While working on Stéphane Mallarmé, I became increasingly interested in his writings on dance, particularly his response to the dancer Loïe Fuller. This led to my discovery of modern dance and of the women who pioneered it as an art form, and I set out to explore rhythm and kinesthetic imagination in dance. These were the starting points for my later research on energy and performer-spectator relations in dance.
Recent areas of research interest:
In 2007 I published a monograph with Dance Books: Rhythmic Subjects: Uses of Energy in the Dances of Mary Wigman, Martha Graham and Merce Cunningham.
Here I expand work carried out in post-1990s Dance Studies, developing innovative material on a burgeoning interdisciplinary topic: the uses of energy in movement. I elaborate an original concept of kinesthetic imagination as an activity which produces changes in habitual patterns of energy usage in movement. These changes reflect and critique norms established in socio-cultural contexts as well as in particular dance traditions.
This project was funded by a Leverhulme Research Fellowship, by the AHRB Research Leave Scheme, and by British Academy grants for travel.
From 2008-2011 I directed the research project ‘Watching Dance: Kinesthetic Empathy’ funded by the AHRC. This multidisciplinary, collaborative research project used audience research and neuroscience to investigate arguments that kinesthetic empathy is central to spectator response to dance. Spectator responses were investigated through a variety of methods, including neurophysiological testing and qualitative/ethnographic audience evaluation.
From 2015-2018 I am Lead Partner on the Leverhulme International Network, ‘Evaluating Methods of Aesthetic Enquiry Across Disciplines’. The Network brings together partners from Concordia, Copenhagen, Manchester, Oxford, Paris and Vienna, working across Arts, Humanities, Social Sciences and Cognitive Sciences. We aim to generate productive strategies for transdisciplinary study of aesthetics.
My current research is on the sea and multisensory aesthetics in artistic and cultural practices.
As an interdisciplinary scholar I welcome PhD students working on a wide range of topics. I particularly welcome proposals relating to dance, performance and aesthetics and/or crossovers involving arts and science. Please contact me by email with your ideas for PhD study: [email protected].

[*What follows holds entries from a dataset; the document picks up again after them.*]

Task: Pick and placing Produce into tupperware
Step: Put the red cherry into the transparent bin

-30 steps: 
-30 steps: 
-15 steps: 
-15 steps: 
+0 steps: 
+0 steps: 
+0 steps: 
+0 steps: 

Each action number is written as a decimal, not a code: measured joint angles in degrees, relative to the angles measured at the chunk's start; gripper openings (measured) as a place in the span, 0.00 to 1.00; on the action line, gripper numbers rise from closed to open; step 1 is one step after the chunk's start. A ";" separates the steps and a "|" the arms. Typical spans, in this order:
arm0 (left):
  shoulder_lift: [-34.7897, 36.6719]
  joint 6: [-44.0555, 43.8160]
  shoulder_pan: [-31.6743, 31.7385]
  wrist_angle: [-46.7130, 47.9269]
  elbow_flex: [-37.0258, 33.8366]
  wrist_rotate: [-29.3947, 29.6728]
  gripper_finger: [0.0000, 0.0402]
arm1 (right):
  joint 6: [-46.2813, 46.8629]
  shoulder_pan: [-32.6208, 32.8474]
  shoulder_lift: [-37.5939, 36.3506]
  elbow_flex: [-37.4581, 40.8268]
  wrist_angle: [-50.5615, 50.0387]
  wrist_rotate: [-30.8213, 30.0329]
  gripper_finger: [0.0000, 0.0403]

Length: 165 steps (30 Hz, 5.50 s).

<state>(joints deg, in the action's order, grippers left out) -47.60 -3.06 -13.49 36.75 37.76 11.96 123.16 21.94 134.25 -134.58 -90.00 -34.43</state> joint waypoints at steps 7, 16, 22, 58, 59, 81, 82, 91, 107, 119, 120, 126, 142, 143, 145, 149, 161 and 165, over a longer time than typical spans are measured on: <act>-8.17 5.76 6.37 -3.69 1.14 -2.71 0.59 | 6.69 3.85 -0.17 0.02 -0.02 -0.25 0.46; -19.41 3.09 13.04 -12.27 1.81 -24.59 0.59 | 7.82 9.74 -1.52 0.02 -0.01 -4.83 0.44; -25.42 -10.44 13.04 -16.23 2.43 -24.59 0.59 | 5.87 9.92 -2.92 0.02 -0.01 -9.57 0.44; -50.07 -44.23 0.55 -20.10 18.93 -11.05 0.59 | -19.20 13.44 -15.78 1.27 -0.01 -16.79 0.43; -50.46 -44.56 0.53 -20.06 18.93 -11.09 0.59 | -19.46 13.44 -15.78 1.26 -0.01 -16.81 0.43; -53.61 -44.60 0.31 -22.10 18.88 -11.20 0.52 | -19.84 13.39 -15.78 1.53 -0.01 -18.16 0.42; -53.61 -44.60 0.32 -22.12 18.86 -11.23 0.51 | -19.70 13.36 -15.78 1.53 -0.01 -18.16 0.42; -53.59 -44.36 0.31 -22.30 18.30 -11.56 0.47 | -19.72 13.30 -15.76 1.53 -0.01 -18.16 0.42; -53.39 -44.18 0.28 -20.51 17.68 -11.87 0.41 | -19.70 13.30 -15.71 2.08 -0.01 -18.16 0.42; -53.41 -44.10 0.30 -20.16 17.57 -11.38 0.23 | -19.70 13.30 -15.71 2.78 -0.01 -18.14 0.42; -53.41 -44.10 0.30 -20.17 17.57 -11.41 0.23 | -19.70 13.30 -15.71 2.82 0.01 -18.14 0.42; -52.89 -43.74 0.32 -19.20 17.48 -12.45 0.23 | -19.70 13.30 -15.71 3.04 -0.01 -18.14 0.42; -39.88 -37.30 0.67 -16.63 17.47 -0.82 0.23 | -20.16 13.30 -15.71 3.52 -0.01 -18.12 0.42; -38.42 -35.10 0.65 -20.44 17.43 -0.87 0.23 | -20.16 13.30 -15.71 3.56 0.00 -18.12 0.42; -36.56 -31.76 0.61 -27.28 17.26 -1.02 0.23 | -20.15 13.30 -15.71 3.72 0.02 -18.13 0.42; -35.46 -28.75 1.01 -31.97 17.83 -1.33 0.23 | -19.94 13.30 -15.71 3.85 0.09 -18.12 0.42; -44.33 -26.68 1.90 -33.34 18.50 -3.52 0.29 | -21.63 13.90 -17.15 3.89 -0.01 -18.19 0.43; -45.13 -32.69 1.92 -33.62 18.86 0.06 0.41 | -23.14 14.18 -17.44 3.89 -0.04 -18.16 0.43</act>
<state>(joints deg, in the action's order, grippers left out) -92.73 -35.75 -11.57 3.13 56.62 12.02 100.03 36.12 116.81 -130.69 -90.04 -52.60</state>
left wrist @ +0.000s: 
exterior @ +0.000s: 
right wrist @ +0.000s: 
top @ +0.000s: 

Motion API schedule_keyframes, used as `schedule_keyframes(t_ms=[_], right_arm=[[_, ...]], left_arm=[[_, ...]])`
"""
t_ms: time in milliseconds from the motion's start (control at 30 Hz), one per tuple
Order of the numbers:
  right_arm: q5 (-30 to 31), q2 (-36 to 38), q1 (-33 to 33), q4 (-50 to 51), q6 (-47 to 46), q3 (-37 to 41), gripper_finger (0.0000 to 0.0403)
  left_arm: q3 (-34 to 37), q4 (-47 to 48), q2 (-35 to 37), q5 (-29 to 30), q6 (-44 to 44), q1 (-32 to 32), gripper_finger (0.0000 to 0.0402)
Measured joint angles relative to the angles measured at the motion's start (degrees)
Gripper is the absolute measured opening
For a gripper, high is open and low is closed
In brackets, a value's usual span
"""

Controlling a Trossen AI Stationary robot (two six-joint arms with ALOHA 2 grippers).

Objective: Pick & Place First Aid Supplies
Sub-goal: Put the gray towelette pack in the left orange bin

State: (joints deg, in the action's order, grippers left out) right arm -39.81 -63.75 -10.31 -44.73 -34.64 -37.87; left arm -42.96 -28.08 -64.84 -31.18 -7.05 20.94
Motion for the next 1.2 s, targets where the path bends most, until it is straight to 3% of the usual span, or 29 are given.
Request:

PhD topics currently supervised:
The Dancer as Facilitator in Museums and Art Galleries (co-supervision with Dr Simon Parry, Drama); Presence in French Theatre (co-supervision with Dr Jérôme Brillaud, French Studies), Hilma af Klimt and the Emergence of Abstraction (co-superivison with Prof. David Lomas, Art History and Visual Studies).
PhD topics recently supervised, with dates PhD awarded:
2012 - The Dancing Self/Other: Kinaesthesia and Visual Self-reflection in Three Dance Styles (with Prof. Nick Crossley, Sociology); 2012 - Kinesthetic Empathy and Screendance Audiences (with Dr Matthew Reason, York St John University); 2012 – New Paradigms for Researching Theatre Audiences at Contact Theatre, Manchester (with Dr Rajinder Dudrah, Drama, and Dr John McGrath, Contact Theatre); 2012 - Krysztof Warlikowski’s Theatre and the Possibility of Encounter (with Dr Aleksandar Dundjerovic, Drama); 2012 – Manhood and Masculinities: French Women Writers in the Belle Epoque (with Dr Floriane Place-Verghnes, French); 2011 - Investigating the Figural: Jean-François Lyotard’s Writings on Art (with Dr David Lomas, Art History and Visual Studies); 2010 - Surrealism and Sublimation: Art and literature between Psychoanalysis and Alchemy (with Dr David Lomas, Art History and Visual Studies)
Academic Journals
Advisory panel of Dance Research Journal (2011 - )
Advisory panel of Romance Studies (1998 - )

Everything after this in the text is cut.